Skip to content

How-To Guide: Setting Up and Using Data Version Control with DVC

Setting Up DVC in Your Project

Step 1: Initialize DVC

Initialization

  1. Open your terminal.
  2. Navigate to your project repository.
  3. Run the following command:
    dvc init
    
    This initializes DVC in your repository, creating a .dvc directory.

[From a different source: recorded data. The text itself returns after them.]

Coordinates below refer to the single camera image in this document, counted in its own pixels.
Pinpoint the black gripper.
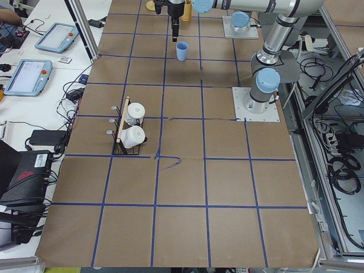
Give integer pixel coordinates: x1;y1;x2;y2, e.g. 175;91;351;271
154;0;167;14
167;0;183;43

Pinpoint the light blue plastic cup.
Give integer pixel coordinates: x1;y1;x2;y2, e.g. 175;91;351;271
176;41;189;61

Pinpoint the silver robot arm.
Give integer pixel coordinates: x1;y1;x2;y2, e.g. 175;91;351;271
192;1;324;106
154;1;250;32

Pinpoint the bamboo chopstick holder cup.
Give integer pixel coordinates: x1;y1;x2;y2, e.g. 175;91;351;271
181;0;192;22

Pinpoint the white mug inner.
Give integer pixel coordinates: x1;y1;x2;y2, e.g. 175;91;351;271
125;102;146;126

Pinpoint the white mug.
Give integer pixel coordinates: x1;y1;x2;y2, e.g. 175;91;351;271
121;126;146;148
125;102;146;126

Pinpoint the wooden rack dowel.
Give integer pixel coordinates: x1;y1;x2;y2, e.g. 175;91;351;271
116;96;130;143

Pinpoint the white mug outer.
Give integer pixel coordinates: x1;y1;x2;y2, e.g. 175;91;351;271
121;126;146;148

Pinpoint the upper teach pendant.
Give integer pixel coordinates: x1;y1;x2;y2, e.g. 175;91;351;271
35;23;79;53

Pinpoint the teach pendant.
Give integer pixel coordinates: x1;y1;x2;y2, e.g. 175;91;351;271
4;59;53;97
35;23;79;53

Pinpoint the grey office chair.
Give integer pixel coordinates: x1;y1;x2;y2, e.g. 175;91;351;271
274;34;315;84

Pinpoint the lower teach pendant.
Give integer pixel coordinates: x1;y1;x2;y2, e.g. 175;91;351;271
4;59;53;97

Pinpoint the black power brick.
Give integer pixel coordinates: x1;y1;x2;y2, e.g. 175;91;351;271
29;130;67;146

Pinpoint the black laptop computer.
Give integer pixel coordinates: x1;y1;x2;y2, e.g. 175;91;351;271
1;141;53;207

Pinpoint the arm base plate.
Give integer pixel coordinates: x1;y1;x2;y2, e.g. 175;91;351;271
232;87;280;122
222;16;259;39

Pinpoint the aluminium frame post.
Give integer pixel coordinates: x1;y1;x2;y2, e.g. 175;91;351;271
64;0;99;61

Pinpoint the black wire cup rack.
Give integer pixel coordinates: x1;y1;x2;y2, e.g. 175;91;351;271
106;102;147;155

Step 2: Set Up Remote Storage

Choose Your Storage Backend

DVC supports various storage backends. Depending on your choice (Azure, AWS, local), follow the appropriate steps below.

For Azure Blob Storage

  1. Run the commands:
    dvc remote add -d myremote azure://mycontainer/path
    dvc remote modify myremote connection_string 'myconnectionstring'
    

For AWS S3

  1. Configure AWS and run:
    dvc remote add -d myremote s3://mybucket/path
    

For Local Storage

  1. Set up local storage:
    dvc remote add -d myremote /path/to/local/storage
    

Step 3: Add Data to DVC

Tracking Data

  1. Use the dvc add command to track files or directories:
    dvc add data/dataset.csv
    

Step 4: Commit Changes to Version Control

  1. Commit the changes to both DVC and Git:
    git add data/dataset.csv.dvc data/.gitignore
    git commit -m "Add dataset with DVC"
    

Step 5: Push Data to Remote Storage

  1. Push your data to the remote storage:
    dvc push
    

Updating Data with DVC

Local Data Updates

Updating Local Data

  1. Modify your dataset file (e.g., dataset.csv).
  2. Run dvc add dataset.csv to update the .dvc file.
  3. Commit and push the changes:
    git add dataset.csv.dvc
    git commit -m "Update dataset.csv"
    dvc push
    

Cloud Data Updates

Cloud Updates

  1. Synchronize with the cloud using dvc pull.
  2. After detecting changes, pull the updated data.
  3. Commit and push any local changes:
    dvc add dataset.csv
    git add dataset.csv.dvc
    git commit -m "Update dataset.csv with cloud changes"
    dvc push
    

Conclusion

By following these steps, you can effectively utilize DVC for data version control, ensuring the consistency and reproducibility of your data science and machine learning projects.